Now, let’s start with large-vessel vasculitis, which includes Takayasu arteritis and giant cell arteritis. Takayasu arteritis is more common in biological females under the age of 50. Patients usually report claudication, or pain in the limbs during movement. The physical exam will reveal unequal blood pressure between arms and diminished pulses in the extremities. Arterial bruits may also be present.

With these findings, consider Takayasu arteritis, and order MR angiography of the arterial tree. If CT or MR angiography reveals luminal narrowing or vascular wall thickening of large vessels such as the aorta or its primary branches, this confirms a diagnosis of Takayasu arteritis.
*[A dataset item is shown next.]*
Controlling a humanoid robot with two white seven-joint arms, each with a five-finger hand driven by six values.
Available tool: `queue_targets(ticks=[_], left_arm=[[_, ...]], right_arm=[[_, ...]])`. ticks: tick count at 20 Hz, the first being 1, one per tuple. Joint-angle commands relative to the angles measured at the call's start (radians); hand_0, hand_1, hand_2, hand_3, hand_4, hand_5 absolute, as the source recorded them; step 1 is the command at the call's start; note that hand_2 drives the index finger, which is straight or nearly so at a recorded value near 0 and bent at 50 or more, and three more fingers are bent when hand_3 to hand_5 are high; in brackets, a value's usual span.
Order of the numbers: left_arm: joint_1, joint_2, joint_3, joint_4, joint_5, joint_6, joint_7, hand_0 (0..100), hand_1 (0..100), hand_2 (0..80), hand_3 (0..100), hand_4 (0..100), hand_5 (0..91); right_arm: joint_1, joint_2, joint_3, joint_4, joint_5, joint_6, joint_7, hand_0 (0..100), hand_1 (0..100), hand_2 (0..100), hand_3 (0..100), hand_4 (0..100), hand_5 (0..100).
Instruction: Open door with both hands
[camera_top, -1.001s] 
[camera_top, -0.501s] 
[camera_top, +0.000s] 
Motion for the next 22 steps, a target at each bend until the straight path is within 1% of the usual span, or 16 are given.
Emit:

On the flip side, giant cell arteritis is more common in patients over 50 years of age, and is often associated with polymyalgia rheumatica. These individuals typically report unilateral headaches and jaw claudication while chewing. Some patients may also report vision loss. The physical exam often reveals an enlarged, tender, and nodular temporal artery.

At this point, consider giant cell arteritis. To confirm, obtain either a temporal artery biopsy or an ultrasound of the temporal artery with Doppler. If the biopsy reveals transmural inflammatory infiltration with giant cells, or the ultrasound shows a circumferential thickening of the vascular wall around the lumen, or the classic halo sign, diagnose giant cell arteritis.

Alright, switching gears to medium-vessel vasculitis, which includes polyarteritis nodosa and thromboangiitis obliterans. Individuals with polyarteritis nodosa typically report abdominal and extremity pain, and weakness. The physical exam reveals livedo reticularis, characterized by lacy, mottled skin discoloration often in combination with skin ulcers and nodules. Finally, you might notice concurrent sensorimotor deficits in various locations, such as sciatic and radial neuropathy, which is often referred to as mononeuritis multiplex.

Labs may reveal hematuria with no red blood cell casts, and in some cases, positive hepatitis B serology. With these findings, consider polyarteritis nodosa, and order a renal or mesenteric angiography. If it shows microaneurysms and focal vessel narrowing and occlusion, diagnose polyarteritis nodosa.

On the other hand, patients with thromboangiitis obliterans are almost exclusively younger than 50 years old, with heavy tobacco use. The physical exam typically reveals digital ulcers, and sometimes gangrene.

With these findings, consider thromboangiitis obliterans and obtain an ankle-brachial index or wrist-brachial index of the involved extremities. You may also need an angiogram of the extremities. If the ankle-brachial or wrist-brachial index is abnormal, or the angiography shows segmental arterial occlusions with collateral vessel formation which gives a classic ‘corkscrew’ appearance, diagnose thromboangiitis obliterans!